他到底是什麽樣的男人?

  劉品濤吃著小菜,思緒自動自發飛到慕希夜身上,看起未是天使,骨子裏卻是個惡劣的小孩子,可是,又擁有好男人的待質……雖然對她來說,會做菜的男人都可以算是擁有好男人的待質……但他絕對不是好男人,千萬不要被誤導了……

  等一下,就算他是好男人,那又如何?好男人也好,壞男人也好,這是他的事,與她無關。
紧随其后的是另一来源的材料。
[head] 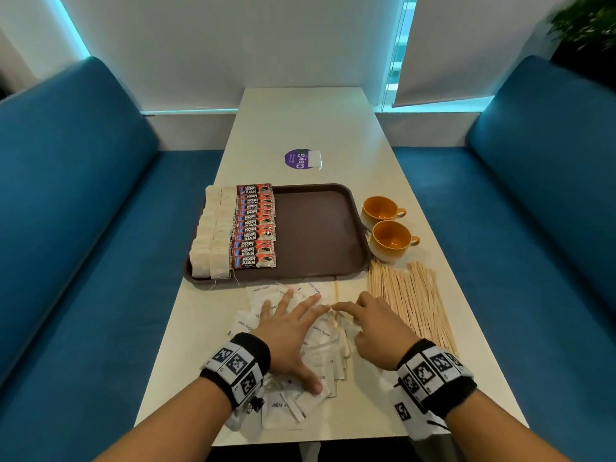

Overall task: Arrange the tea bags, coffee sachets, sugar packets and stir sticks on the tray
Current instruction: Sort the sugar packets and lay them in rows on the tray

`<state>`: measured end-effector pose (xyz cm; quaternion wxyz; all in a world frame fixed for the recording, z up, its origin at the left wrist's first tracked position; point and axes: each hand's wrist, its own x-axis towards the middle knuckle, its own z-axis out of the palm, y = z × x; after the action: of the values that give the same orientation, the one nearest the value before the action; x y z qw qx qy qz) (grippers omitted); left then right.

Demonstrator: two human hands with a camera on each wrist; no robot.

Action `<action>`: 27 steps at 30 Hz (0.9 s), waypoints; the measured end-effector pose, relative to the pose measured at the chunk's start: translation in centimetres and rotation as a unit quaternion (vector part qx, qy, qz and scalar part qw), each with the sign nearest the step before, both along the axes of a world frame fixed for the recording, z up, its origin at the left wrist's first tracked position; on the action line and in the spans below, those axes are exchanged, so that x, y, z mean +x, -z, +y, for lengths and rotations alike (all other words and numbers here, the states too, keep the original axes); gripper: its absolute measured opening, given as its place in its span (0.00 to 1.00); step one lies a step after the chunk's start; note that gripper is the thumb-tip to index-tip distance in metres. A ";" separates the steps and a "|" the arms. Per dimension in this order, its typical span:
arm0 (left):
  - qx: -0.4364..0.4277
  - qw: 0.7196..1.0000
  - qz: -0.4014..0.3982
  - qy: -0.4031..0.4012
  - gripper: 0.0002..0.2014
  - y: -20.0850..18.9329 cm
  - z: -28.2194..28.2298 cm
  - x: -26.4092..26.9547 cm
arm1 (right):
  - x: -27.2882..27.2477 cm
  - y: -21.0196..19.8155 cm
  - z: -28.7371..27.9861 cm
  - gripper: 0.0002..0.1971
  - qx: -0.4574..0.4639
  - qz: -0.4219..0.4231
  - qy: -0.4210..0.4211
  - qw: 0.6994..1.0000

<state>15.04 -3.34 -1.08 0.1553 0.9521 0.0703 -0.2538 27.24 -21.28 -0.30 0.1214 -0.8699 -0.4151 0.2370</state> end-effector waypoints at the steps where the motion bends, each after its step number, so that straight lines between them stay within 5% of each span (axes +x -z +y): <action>1: -0.002 1.000 -0.002 -0.001 0.68 0.0 0.1 -0.1 | 0.0 0.0 0.3 0.35 -0.017 -0.014 -0.013 1.000; 15: -0.040 0.999 -0.023 -0.013 0.52 -0.2 1.2 -0.6 | 0.7 0.7 -2.7 0.20 0.031 -0.077 0.045 0.996; 19: -0.111 0.981 -0.143 -0.066 0.35 -1.1 2.4 -1.4 | -1.3 -0.1 -0.8 0.14 0.086 0.013 0.051 0.995; 22: -0.135 0.962 -0.216 -0.098 0.18 -1.7 3.5 -2.7 | -2.7 -0.4 0.2 0.28 0.051 0.054 0.057 0.996; 25: -0.122 0.965 -0.203 -0.111 0.08 -2.5 3.4 -3.7 | -3.5 -0.3 0.8 0.30 0.028 0.054 0.056 0.997; 27: -0.129 0.970 -0.169 -0.115 0.09 -2.7 2.8 -4.3 | -3.6 -0.1 1.1 0.26 0.041 0.082 0.077 0.993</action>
<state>10.70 -0.57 1.60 0.3146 0.9386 0.1189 -0.0768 23.66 -20.16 -0.22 0.2084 -0.8714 -0.3448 0.2798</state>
  劉品濤甩了甩頭,她幹麽對那個男人好奇?沒錯,比起當初發現他的真面目,現在瞧他的確順眼多了,不過在她眼中,他頂多是見面點頭招呼一聲的鄰居,其他什麽也不是。

  「啊一一」可怕的尖叫聲響起,劉品濤驚慌的回過神,就看到外婆像個凶神惡煞的怒視著她。

  「你怎麽一下子就吃光光了?」

  吃光光……劉品濤眨了眨眼睛,反應過來的垂下頭,看到保鮮盒裏面的小菜只剩下「殘渣」,腦子頓時當機了,這是怎麽一回事?

  「我一口都還沒吃。」金婆婆咬著牙。

  「……對不起,肚子太餓了,不小心就吃完了。」這種情況究竟是如何發生的,她連一點點記憶都沒有,可是識時務者爲俊傑,還是道歉爲妙。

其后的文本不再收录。